A poignant irony for me is that the distance between Dr. Revici and my grandmother in the 1950’s was a Staten Island ferry ride to Brooklyn. Further, Dr. Revici had the understanding of, and treatment for, cancer that scientists and doctors were looking for all along and he was more than eager to work with them. As with many scientists whose advances were well ahead of their time, Dr. Revici was considered a heretic.
I often witnessed Dr. Revici and his work being challenged. Invariably he would turn towards me afterwards, saying “If I see it I cannot say it is not true. Someday they will understand.” He knew unequivocally that what he observed was irrefutable; like Galileo, he never doubted it would be recognized, even if well after his lifetime.

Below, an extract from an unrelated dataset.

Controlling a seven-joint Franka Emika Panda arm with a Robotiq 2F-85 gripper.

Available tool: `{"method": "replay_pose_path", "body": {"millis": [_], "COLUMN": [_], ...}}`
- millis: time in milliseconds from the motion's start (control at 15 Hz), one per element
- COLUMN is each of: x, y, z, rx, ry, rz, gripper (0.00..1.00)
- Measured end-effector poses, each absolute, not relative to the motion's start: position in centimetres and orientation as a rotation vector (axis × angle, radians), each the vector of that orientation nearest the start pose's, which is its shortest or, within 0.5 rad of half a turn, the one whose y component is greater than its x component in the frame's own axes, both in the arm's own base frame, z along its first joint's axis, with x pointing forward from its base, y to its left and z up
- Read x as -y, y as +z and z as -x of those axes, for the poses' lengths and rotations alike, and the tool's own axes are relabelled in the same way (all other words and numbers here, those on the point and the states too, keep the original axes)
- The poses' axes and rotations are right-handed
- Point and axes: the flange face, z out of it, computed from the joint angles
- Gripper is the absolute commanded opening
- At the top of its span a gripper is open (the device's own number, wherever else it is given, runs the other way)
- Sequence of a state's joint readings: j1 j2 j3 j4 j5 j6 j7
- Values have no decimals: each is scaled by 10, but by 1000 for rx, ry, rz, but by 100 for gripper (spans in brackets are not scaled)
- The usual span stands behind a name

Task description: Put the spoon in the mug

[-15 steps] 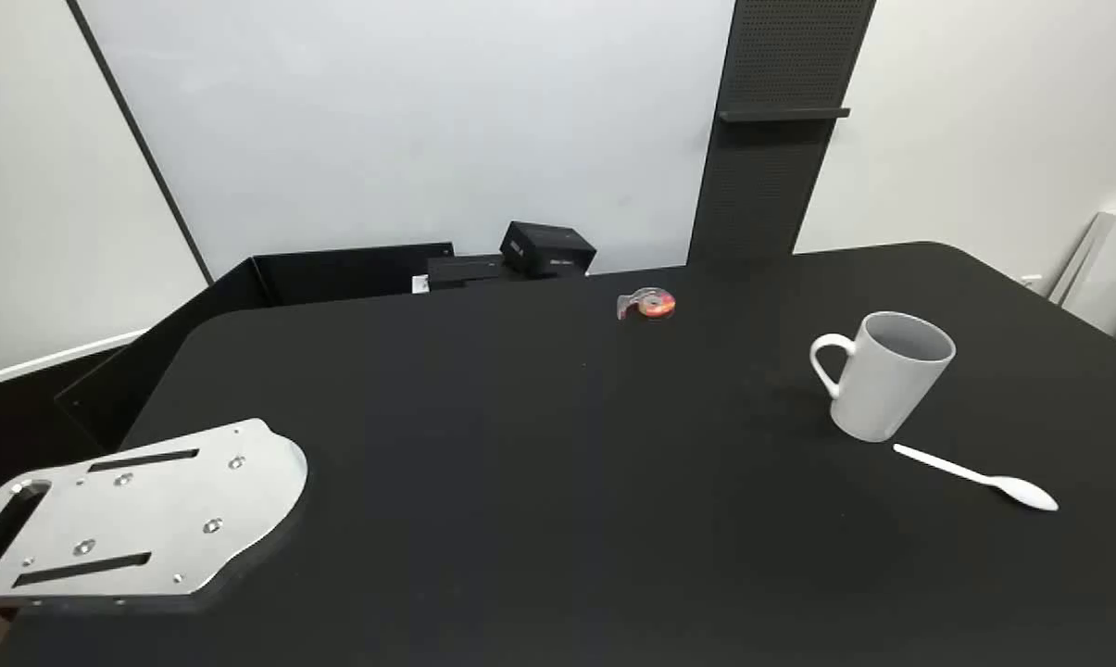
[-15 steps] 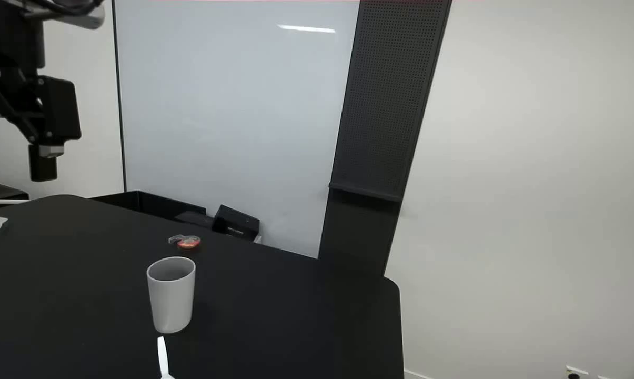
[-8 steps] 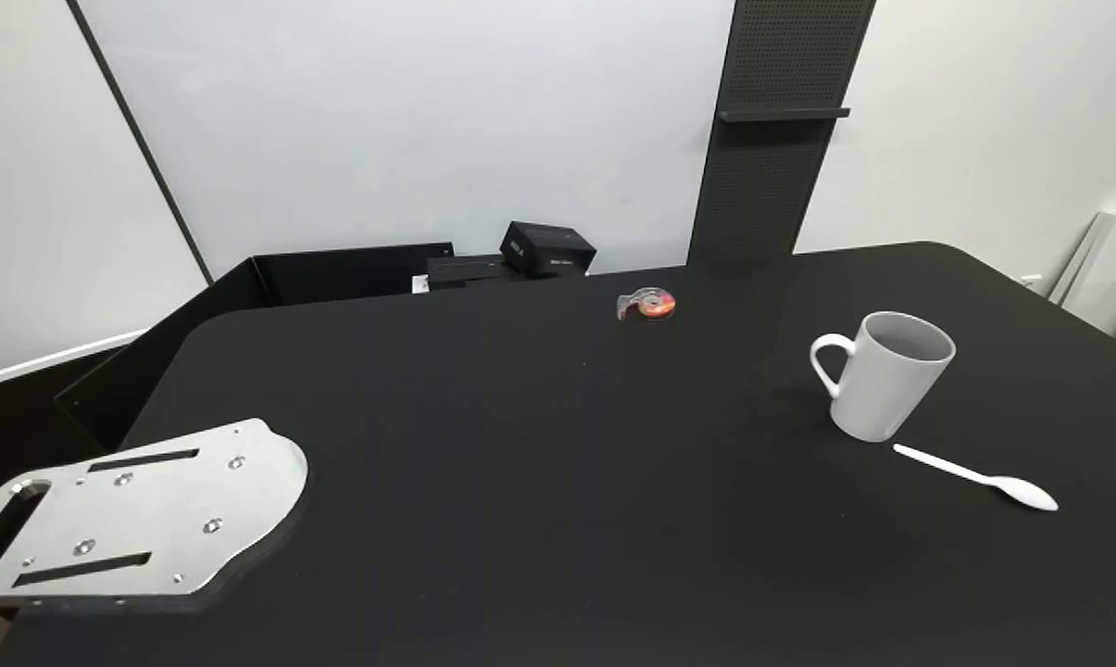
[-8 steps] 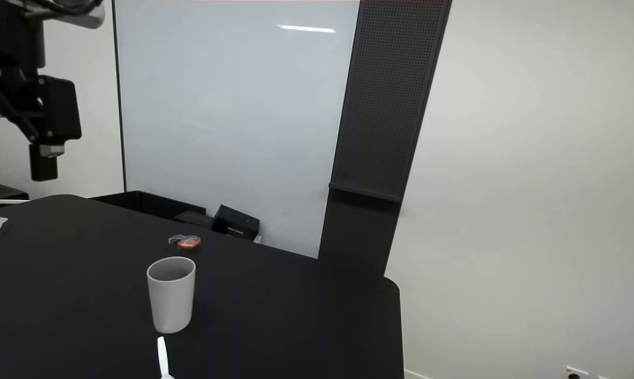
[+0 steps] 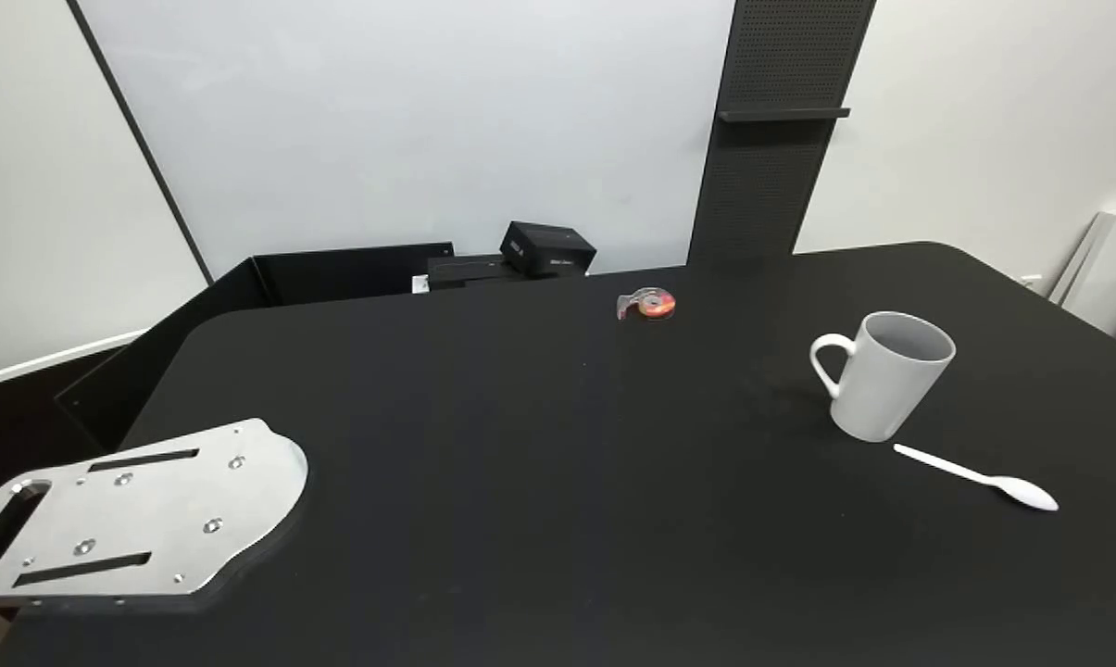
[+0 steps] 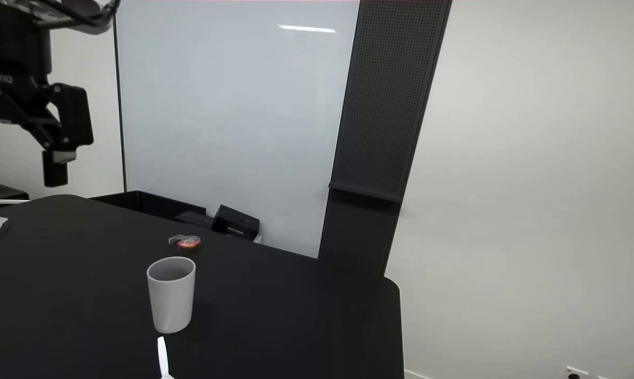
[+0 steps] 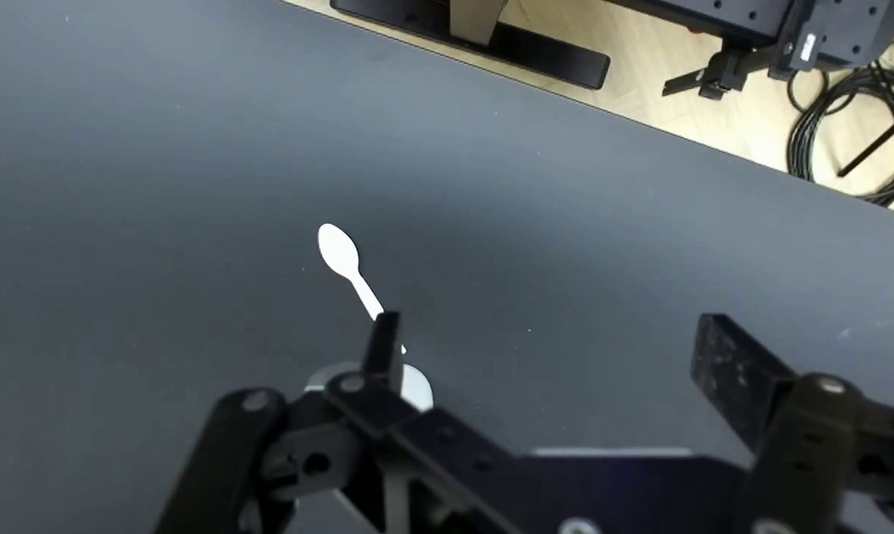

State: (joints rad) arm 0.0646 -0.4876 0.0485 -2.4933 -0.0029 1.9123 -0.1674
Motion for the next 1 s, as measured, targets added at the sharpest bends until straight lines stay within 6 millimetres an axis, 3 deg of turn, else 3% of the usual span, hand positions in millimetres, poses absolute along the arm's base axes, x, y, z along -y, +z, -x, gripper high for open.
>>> {"method": "replay_pose_path", "body": {"millis": [333,533,733,1000], "x": [9,47,77,91], "y": [435,421,396,352], "z": [-392,-401,-412,-428], "rx": [837,993,1131,1228], "ry": [62,-14,-78,-121], "rz": [3077,3034,2971,2895], "gripper": [100,100,100,100]}}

Many of Dr. Revici’s findings have gone on to become replicated or newly documented. Others have been incorporated into modern practice and research without knowledge or acknowledgement of their origins. Even a Nobel Prize was awarded in 1982 to a contemporary scientist for a discovery Dr. Revici made in Paris in the 1930’s. Fortunately, there is far more to come; Dr. Revici’s work is a diamond that can be appreciated now more that ever given the advances in scientific and medical technologies.
Dr. Revici regarded the treatise he published in 1961 as a beginning, the foundation for others to build upon, reaching even greater insight and understanding to relieve human suffering. His treatise - including extensive chapter notes and a twenty-page bibliography – lays the groundwork for enough research to keep hundreds of scientists across many disciplines engaged to advance Dr. Revici’s vision for 21st Century Medicine.